J’aime la littérature car elle brille parfois comme un phare au milieu du Mal.
C’est le cas du roman de l’écrivain albanais Ismaël Kadaré.
Il existe de nombreuses dénonciations de la guerre ; l’unique bienfait de cette horreur de l’humanité est d’insuffler parfois aux artistes les plus doués la force vitale qui alimente leur œuvre où ils peuvent parfois toucher à l’essentiel de la condition humaine.
Un général, d’un pays non défini mais qu’on comprend vite être l’armée fasciste italienne, est chargé par son gouvernement et par les familles de retrouver la dépouille des militaires morts en Albanie lors de la Seconde Guerre mondiale.
Accompagné d’un prêtre officier à la fonction mal définie et muni de listes avec des indications topographiques et médicales précises, voire de récits de rescapés, il aura pour lugubre mission de fouiller la terre aride et glacée de ce pays où son armée a été vaincue après de terribles massacres encore dans la mémoire de la population.

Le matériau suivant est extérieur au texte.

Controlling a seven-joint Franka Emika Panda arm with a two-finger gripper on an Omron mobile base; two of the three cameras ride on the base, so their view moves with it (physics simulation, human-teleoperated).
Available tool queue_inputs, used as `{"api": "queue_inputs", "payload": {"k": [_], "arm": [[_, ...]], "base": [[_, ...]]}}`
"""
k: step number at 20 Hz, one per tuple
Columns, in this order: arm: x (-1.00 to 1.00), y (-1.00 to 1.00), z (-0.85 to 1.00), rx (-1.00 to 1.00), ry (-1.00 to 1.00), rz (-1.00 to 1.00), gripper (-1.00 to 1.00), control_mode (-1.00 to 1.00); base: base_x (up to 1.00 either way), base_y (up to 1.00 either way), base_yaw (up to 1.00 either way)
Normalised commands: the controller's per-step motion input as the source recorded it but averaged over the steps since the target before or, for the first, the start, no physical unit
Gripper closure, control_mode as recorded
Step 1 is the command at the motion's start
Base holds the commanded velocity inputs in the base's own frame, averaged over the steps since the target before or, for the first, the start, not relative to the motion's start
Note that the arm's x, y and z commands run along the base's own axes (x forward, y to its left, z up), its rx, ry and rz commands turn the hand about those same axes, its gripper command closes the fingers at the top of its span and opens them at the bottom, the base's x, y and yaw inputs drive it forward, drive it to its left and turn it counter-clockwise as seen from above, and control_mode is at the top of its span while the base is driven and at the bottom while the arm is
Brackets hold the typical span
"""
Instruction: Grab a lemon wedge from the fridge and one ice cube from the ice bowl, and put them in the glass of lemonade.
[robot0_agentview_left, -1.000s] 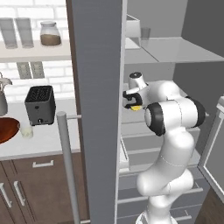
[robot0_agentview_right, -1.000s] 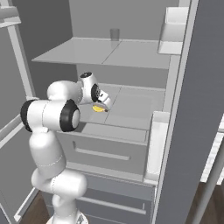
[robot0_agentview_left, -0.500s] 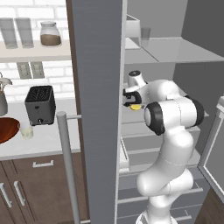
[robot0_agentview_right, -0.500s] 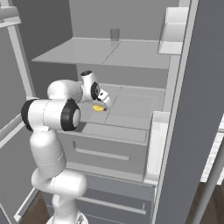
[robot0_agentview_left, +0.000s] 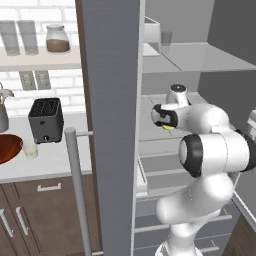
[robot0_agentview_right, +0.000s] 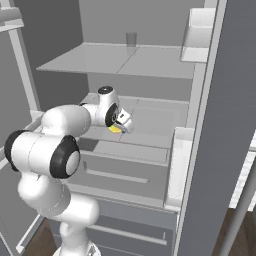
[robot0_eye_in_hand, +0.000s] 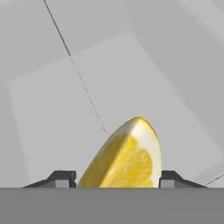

Parti en héros, sûr de sa haute tache, il finira aux confins d’une folie grotesque à la tête d’une armée de morts.
Lui qui ne prenait même pas la peine de penser, fier d’assurer sa mission, prendra peu à peu conscience dans sa chair de sa véritable défaite face à des albanais rudes qui dissimulent à peine leur satisfaction à voir ses ouvriers ainsi fouiller la terre, remuer la boue, exhumer la honte et l’ignominie qu’ils ont, eux, gardées en mémoire.
Dans un réalisme halluciné, les paysages montagneux et glacés de l’Albanie enfanteront dans la douleur cette armée vaincue mais qui essaie encore de nuire en tuant par exemple un ouvrier albanais victime d’une infection, blessé lors de l’ouverture d’une tombe. On repensera longtemps au journal des déserteurs devenus des ouvriers de ferme ou à cette vieille femme qui lancera aux pieds du général les os de l’officier devenu post mortem un héros admiré, qu’elle avait tué jadis de ses propres mains parce qu’il avait pendu son mari et violé sa fille.
Kadaré nous fait vivre le fond de la guerre, qui n’est pas l’héroïsme ni le courage mais bien la honte et le malheur. Une fois passée la violence de la guerre, ce sont eux qui perdurent à jamais dans la mémoire.
NB : éviter l’édition Albin Michel bourrée de coquilles.